What you need to do - Quote, word for word, only the lines running from the line with "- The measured" through the end of the listing. Leave out the pictures.
——————————
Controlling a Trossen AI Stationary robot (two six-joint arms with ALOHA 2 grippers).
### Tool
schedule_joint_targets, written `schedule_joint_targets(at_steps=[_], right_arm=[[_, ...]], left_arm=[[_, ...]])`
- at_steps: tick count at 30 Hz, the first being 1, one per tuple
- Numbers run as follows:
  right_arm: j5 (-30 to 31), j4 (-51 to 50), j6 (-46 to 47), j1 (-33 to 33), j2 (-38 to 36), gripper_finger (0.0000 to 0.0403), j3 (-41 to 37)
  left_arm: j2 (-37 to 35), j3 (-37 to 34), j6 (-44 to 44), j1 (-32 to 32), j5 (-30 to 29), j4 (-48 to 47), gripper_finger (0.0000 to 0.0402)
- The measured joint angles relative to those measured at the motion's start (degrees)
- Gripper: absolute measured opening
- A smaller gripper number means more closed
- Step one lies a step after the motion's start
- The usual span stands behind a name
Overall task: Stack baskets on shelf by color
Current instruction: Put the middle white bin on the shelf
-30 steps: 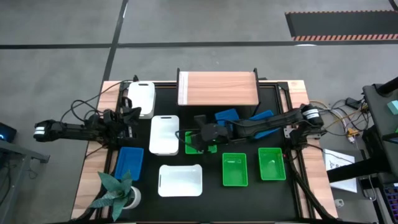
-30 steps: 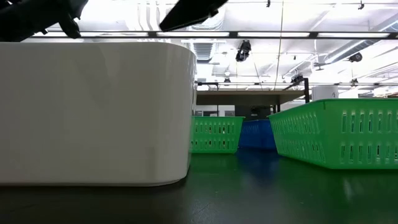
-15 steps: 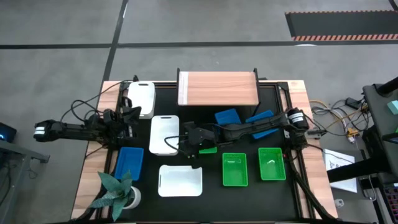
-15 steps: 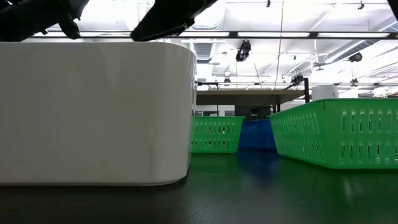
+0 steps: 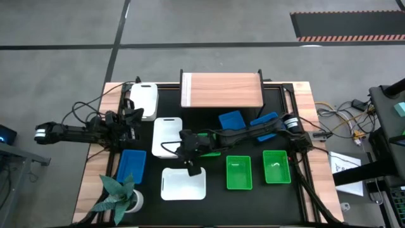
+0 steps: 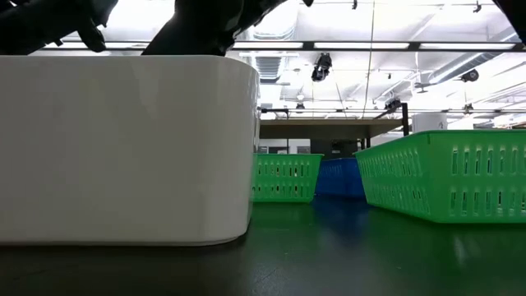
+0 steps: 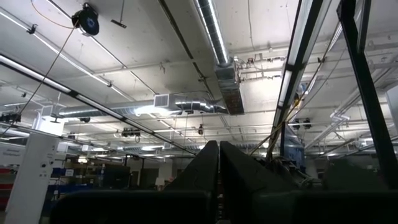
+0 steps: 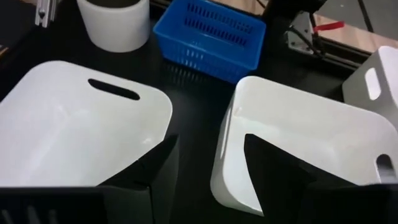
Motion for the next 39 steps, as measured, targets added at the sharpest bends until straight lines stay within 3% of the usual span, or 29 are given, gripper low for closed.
schedule_joint_targets(at_steps=[16, 25, 39], right_arm=[[0.0, 2.3, 0.8, 0.1, 1.2, 0.0164, 0.0], [0.1, 14.7, 0.5, -0.2, 7.5, 0.0153, 0.0], [0.6, 12.4, 0.3, -1.8, 12.1, 0.0139, 4.4]], left_arm=[[0.0, 0.0, 0.0, 0.0, 0.0, 0.0, 0.0000], [-0.1, 0.0, 0.0, 0.0, 0.0, 0.1, 0.0000], [-0.1, 0.0, 0.0, 0.0, 0.0, 0.0, 0.0000]])
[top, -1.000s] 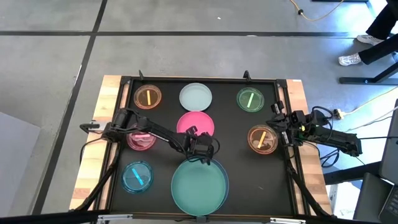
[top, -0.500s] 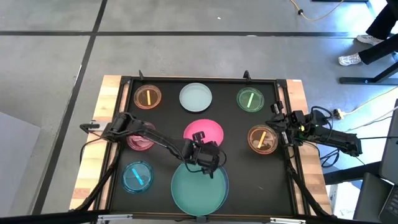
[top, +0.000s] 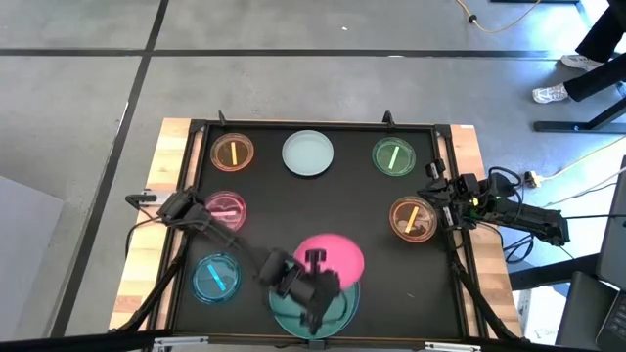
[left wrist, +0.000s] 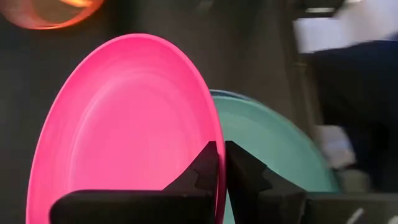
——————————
Solution below -
- The measured joint angles relative to those measured at the motion's start (degrees)
- Gripper: absolute measured opening
- A smaller gripper number means more closed
- Step one lies a step after the motion's start
- The usual span stands behind a name
Overall task: Stack baskets on shelf by color
Current instruction: Put the middle white bin on the shelf
-30 steps: 
-30 steps: 
-15 steps: 
-15 steps: 
+0 steps: 
+0 steps: 
+0 steps: 
+0 steps: 
Motion for the next 39 steps, as measured, targets added at the sharpest bends until straight lines stay within 3% of the usual span, or 29 are given, gripper low for closed.
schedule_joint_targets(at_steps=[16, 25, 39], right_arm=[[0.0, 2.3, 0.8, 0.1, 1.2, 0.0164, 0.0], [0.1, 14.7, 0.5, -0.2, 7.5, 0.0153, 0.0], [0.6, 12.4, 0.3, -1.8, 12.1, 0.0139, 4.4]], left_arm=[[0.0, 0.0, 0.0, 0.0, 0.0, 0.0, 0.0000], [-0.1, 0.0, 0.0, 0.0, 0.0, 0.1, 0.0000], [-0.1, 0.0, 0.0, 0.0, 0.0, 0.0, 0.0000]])
[top, -1.000s] 
[top, -0.500s] 
[top, +0.000s] 
[left wrist, +0.000s] 

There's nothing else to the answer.